Many of the nursing homes in South Carolina (and nationwide) that are having problems recognizing and containing the spread of COVID-19 have a history of problems with infection control, short-staffing, and mismanagement. DHEC reports that 72 nursing facilities across South Carolina have at least one confirmed case of COVID- 19. In total, there are suspected of thousands of cases but only about 600 cases and 50 deaths so far have been confirmed.
The top five confirmed COVID-19 hot spots at nursing homes in South Carolina. According to Medicare, the top five nursing home COVID-19 hot spots are all rated below average. Three are considered “much below average,” with one-star ratings.
Forty-five national and state organizations, including Consumer Voice, signed on to a letter that was sent to the Centers for Medicare & Medicaid Services (CMS) Administrator. The letter advocates for better protections for nursing home residents and better support of residents’ ability to make decisions about their health care and place of residence.
The organizations call for immediate action by CMS and make six recommendations, including:
- Requiring immediate full disclosure of COVID-19 outbreaks by nursing facilities.
- Setting higher standards for the necessary staff, training, and equipment to care for residents with COVID-19 and those without.
- Increasing staff assistance to facilitate communication between residents and their families.

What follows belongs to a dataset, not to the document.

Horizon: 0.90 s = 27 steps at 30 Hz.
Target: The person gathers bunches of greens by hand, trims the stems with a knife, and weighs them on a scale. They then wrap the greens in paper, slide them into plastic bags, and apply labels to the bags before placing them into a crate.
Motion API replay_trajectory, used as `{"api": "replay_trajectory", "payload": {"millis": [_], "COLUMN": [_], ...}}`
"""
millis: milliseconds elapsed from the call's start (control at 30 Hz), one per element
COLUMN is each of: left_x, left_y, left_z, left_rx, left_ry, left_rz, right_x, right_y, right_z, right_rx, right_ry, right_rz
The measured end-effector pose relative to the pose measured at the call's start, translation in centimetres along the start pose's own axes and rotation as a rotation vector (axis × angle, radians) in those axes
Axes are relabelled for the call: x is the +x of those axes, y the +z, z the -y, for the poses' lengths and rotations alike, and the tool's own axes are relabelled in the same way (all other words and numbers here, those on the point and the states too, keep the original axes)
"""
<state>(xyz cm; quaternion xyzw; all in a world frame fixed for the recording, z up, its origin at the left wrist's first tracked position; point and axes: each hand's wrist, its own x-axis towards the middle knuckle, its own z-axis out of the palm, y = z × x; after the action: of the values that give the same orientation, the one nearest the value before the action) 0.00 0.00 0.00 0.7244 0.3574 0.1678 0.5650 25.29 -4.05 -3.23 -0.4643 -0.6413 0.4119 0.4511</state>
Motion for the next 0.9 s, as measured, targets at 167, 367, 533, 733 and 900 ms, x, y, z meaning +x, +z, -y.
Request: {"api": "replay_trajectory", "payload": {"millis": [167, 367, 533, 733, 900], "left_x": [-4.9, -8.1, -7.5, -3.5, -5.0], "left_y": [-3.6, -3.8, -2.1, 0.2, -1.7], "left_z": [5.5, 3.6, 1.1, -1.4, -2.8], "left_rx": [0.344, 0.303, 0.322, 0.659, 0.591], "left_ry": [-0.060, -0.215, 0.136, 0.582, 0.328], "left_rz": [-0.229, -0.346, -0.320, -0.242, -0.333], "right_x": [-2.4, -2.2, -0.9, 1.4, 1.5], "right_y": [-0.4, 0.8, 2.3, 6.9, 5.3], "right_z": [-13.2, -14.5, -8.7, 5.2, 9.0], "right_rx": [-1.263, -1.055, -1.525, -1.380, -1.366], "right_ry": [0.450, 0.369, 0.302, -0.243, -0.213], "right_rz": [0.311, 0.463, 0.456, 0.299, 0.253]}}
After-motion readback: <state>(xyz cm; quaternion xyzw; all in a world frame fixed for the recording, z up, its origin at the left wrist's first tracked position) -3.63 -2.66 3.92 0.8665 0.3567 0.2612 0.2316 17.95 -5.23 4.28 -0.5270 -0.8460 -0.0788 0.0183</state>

- Requiring facilities and states to work collaboratively with residents and their families when making transfers designed to “cohort” residents with others who also are COVID-positive or COVID-negative.
- Guaranteeing a resident’s right to return to the facility, if desired, and facilitating access to Medicaid home and community-based services.
- Protecting resident access to Medicaid by requiring all federally-certified facilities to be 100% Medicaid-certified during this emergency.